What the task asks:
The expected answer comprises all lines from the entries that contain the string "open".

Data to examine:

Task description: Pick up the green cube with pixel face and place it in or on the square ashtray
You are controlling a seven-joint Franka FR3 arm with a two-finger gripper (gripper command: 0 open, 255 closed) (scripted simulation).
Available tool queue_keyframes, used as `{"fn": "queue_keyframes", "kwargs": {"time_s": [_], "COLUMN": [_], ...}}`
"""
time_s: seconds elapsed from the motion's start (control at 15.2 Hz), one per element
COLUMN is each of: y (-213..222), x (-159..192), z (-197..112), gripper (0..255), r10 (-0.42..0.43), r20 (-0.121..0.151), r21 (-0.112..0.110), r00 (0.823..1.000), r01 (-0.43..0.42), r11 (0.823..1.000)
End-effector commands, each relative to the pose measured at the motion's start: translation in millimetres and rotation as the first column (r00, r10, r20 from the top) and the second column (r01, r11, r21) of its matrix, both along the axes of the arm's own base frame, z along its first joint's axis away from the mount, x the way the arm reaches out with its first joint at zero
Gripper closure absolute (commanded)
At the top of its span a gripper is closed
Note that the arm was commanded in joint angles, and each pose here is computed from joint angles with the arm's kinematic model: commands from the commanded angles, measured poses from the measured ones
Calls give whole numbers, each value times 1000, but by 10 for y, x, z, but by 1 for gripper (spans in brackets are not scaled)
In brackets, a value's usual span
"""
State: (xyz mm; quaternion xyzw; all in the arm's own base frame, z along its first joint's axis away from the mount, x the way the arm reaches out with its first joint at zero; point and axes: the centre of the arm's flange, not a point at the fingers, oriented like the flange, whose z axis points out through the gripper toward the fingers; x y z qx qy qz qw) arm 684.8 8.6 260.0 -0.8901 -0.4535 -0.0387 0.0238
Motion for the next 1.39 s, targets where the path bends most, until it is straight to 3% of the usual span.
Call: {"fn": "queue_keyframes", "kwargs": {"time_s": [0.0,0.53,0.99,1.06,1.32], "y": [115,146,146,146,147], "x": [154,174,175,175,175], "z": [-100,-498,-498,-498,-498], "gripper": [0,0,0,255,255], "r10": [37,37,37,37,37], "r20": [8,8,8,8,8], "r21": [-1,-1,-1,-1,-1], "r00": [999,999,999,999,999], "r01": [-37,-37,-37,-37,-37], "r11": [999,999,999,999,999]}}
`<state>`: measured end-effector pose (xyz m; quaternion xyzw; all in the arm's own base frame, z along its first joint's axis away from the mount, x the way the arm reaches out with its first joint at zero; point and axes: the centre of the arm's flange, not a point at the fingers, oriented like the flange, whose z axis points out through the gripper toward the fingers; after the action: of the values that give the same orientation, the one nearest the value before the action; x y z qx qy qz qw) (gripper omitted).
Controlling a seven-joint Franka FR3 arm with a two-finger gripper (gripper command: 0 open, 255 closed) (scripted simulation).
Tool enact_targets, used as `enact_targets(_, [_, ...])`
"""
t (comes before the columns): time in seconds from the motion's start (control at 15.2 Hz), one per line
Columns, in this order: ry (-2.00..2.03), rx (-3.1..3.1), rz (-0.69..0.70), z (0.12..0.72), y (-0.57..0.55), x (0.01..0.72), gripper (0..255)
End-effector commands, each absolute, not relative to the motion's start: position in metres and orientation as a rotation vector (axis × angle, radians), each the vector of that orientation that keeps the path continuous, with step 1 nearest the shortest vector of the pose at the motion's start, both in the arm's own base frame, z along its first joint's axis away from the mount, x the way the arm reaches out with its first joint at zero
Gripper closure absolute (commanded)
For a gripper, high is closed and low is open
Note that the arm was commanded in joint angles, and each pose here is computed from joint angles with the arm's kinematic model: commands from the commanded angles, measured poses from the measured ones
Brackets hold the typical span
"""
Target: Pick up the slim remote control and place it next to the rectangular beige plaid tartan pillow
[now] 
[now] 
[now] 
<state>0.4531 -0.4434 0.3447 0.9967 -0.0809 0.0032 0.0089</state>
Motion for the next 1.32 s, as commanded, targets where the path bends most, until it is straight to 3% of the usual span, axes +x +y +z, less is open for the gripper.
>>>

Problem solution:
You are controlling a seven-joint Franka FR3 arm with a two-finger gripper (gripper command: 0 open, 255 closed) (scripted simulation).
Controlling a seven-joint Franka FR3 arm with a two-finger gripper (gripper command: 0 open, 255 closed) (scripted simulation).
For a gripper, high is closed and low is open
Motion for the next 1.32 s, as commanded, targets where the path bends most, until it is straight to 3% of the usual span, axes +x +y +z, less is open for the gripper.

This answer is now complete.